Scientists from seven countries have published an article in the journal BioScience assessing the changes in the global climate over the past year. Key indicators indicate that the situation is close to critical.
In 2019, the same journal published a declaration on a climate emergency, which was signed by more than 11,000 scientists from 153 countries. Now, on the eve of the release of the Climate Change Report, the International Panel on Climate Change (IPCC), the initiators of the document - researchers from the USA, Australia, UK, France, the Netherlands, Bangladesh and Germany - have published an update.
Compared to 2019, scientists have noted an unprecedented surge in natural disasters related to climate change, including devastating floods, record heatwaves, violent storms and wildfires. The authors estimate that 2020 was the second hottest year on record, with the five hottest years after 2015.
This April, the content of carbon dioxide in the earth's atmosphere has reached 416 parts per million. This is the highest average monthly concentration on record. Last year, three key greenhouse gases - carbon dioxide, methane and nitrous oxide - set atmospheric concentration records, and this year they renewed them again.
"There is growing evidence that we are approaching or have already passed critical points in such important elements of the earth system as coral reefs, the Amazon rainforest, the ice sheets of West Antarctica and Greenland," - quoted by the lead author in a press release from the University of Oregon articles by professor of ecology William Ripple (William Ripple).
Researchers are calling for an urgent shift in global energy priorities towards drastically reducing greenhouse gas emissions (especially methane), creating strategic climate reserves for storing carbon, introducing payments for carbon use, and taking effective measures to protect biodiversity.
“We need to stop looking at the climate emergency as a separate issue,” says Ripple. “Global warming is not the only symptom of tensions in the Earth system. Policies to deal with the climate crisis or any other symptom must address their root cause, over-exploitation. planet by man ".
The authors believe that the annual deterioration of climatic indicators is due to the fact that humanity continues to ruthlessly exploit the Earth "as usual." The COVID-19 pandemic and the associated production shutdowns had a small positive side effect of some relief from the climate crisis, but it was only temporary. According to scientists, the pandemic has shown that even a colossal but temporary reduction in traffic and consumption is not enough to combat climate change.

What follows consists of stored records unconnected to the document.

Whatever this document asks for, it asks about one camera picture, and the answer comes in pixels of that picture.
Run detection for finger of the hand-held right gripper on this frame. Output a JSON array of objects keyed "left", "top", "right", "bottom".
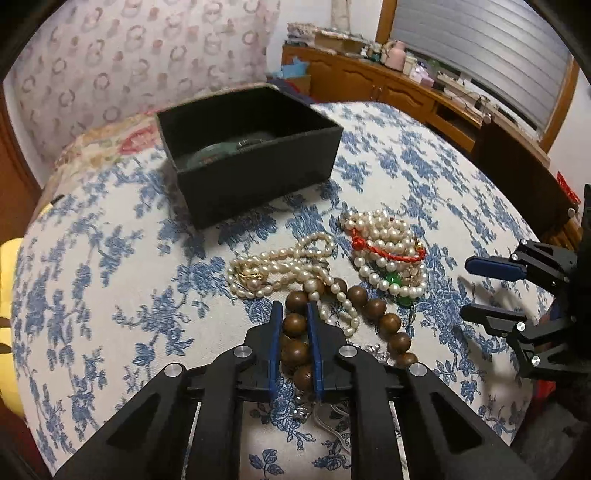
[
  {"left": 464, "top": 239, "right": 578, "bottom": 288},
  {"left": 460, "top": 302, "right": 578, "bottom": 380}
]

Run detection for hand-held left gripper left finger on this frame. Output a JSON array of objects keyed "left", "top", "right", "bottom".
[{"left": 55, "top": 300, "right": 284, "bottom": 480}]

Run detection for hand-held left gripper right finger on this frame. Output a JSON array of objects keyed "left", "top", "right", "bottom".
[{"left": 305, "top": 302, "right": 536, "bottom": 480}]

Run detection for brown wooden bead bracelet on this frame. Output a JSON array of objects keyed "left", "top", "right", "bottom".
[{"left": 279, "top": 277, "right": 419, "bottom": 385}]

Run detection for silver chain necklace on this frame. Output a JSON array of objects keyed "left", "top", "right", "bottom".
[{"left": 277, "top": 344, "right": 393, "bottom": 455}]

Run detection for pearl necklace with gold clasp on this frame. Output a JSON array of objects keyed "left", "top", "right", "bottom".
[{"left": 226, "top": 233, "right": 362, "bottom": 331}]

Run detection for green pendant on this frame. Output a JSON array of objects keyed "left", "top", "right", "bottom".
[{"left": 383, "top": 271, "right": 416, "bottom": 308}]

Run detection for round pearl bracelets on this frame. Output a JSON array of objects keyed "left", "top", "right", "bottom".
[{"left": 339, "top": 209, "right": 430, "bottom": 298}]

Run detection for red cord bracelet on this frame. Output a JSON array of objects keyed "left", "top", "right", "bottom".
[{"left": 351, "top": 227, "right": 426, "bottom": 267}]

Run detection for black jewelry box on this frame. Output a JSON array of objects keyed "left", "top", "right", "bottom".
[{"left": 156, "top": 84, "right": 343, "bottom": 230}]

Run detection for dark chair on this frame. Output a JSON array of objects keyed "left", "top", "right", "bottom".
[{"left": 473, "top": 115, "right": 583, "bottom": 234}]

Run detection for blue floral tablecloth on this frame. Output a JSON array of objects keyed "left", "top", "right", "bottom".
[{"left": 11, "top": 102, "right": 555, "bottom": 480}]

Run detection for green jade bangle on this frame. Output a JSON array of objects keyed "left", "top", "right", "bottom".
[{"left": 185, "top": 133, "right": 276, "bottom": 169}]

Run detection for wooden cabinet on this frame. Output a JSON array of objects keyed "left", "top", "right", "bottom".
[{"left": 281, "top": 44, "right": 552, "bottom": 160}]

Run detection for grey window blind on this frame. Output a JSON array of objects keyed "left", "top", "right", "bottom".
[{"left": 390, "top": 0, "right": 574, "bottom": 136}]

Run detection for pink thermos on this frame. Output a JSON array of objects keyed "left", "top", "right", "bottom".
[{"left": 385, "top": 41, "right": 407, "bottom": 71}]

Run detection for floral bed blanket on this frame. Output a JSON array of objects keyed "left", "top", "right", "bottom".
[{"left": 37, "top": 111, "right": 163, "bottom": 217}]

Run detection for blue plastic bag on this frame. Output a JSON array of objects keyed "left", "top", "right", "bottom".
[{"left": 272, "top": 62, "right": 311, "bottom": 91}]

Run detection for cardboard box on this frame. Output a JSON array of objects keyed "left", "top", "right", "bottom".
[{"left": 314, "top": 31, "right": 370, "bottom": 54}]

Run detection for pile of folded cloths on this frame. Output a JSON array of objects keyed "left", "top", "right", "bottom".
[{"left": 286, "top": 22, "right": 325, "bottom": 47}]

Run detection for circle patterned curtain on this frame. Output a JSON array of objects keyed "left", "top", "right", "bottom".
[{"left": 9, "top": 0, "right": 283, "bottom": 162}]

"As long as humanity continues to put pressure on the Earth system, the measures being taken will only redistribute the pressure," says fellow author Christopher Wolf, a fellow at the College of Forestry at Oregon State University. In his opinion, the termination of the exploitation of natural habitats will reduce the risks of transmission of zoonotic diseases, protect carbon stocks and preserve biodiversity, and at the same time.